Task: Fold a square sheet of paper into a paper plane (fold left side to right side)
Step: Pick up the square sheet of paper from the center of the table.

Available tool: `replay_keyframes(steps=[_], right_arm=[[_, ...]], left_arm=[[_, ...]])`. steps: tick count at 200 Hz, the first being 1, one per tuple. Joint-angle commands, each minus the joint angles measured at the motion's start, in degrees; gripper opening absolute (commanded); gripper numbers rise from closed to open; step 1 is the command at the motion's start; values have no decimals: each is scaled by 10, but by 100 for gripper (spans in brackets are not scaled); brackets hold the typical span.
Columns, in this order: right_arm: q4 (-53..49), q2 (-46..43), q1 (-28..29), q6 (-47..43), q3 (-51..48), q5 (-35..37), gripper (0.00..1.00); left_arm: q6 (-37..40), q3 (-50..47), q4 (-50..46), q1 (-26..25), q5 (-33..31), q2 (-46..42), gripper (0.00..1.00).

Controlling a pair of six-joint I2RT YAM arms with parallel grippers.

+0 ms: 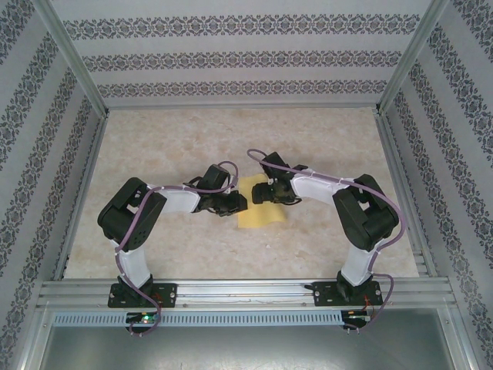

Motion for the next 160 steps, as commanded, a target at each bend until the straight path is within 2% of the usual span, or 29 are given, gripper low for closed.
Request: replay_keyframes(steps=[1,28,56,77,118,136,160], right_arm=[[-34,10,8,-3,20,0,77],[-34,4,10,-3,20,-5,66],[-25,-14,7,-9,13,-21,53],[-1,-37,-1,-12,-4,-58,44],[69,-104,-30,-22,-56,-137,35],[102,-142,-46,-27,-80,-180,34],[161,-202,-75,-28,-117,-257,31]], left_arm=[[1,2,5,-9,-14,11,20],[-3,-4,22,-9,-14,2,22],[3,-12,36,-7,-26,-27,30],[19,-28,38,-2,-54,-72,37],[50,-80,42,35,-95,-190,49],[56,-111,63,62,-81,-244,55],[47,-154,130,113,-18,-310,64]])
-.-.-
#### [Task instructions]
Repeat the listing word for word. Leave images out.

#### [Output]
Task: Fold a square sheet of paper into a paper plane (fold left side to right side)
Step: Pick up the square sheet of paper from the center of the table.

Available tool: `replay_keyframes(steps=[_], right_arm=[[_, ...]], left_arm=[[_, ...]])`. steps: tick count at 200 Hz, the first being 1, one per tuple. Joint-angle commands, each minus the joint angles measured at the motion's start, in degrees; gripper opening absolute (commanded); gripper numbers rise from closed to open; step 1 is the command at the motion's start; values have no decimals: each is scaled by 10, but by 100 for gripper (spans in brackets are not scaled); brackets hold the typical span.
Columns, in this order: right_arm: q4 (-53..49), q2 (-46..43), q1 (-28..29), q6 (-47..43), q3 (-51..48), q5 (-35..37), gripper (0.00..1.00); left_arm: q6 (-37..40), q3 (-50..47), q4 (-50..46), q1 (-26..25), q5 (-33..31), q2 (-46..42), gripper (0.00..1.00).

Controlling a pair of six-joint I2RT YAM arms with parallel grippers.

+0 ms: 

Motion for the next 160 steps, as commanded, a target at each bend until the straight path is within 2% of the usual span, or 29 are given, gripper low for closed.
Request: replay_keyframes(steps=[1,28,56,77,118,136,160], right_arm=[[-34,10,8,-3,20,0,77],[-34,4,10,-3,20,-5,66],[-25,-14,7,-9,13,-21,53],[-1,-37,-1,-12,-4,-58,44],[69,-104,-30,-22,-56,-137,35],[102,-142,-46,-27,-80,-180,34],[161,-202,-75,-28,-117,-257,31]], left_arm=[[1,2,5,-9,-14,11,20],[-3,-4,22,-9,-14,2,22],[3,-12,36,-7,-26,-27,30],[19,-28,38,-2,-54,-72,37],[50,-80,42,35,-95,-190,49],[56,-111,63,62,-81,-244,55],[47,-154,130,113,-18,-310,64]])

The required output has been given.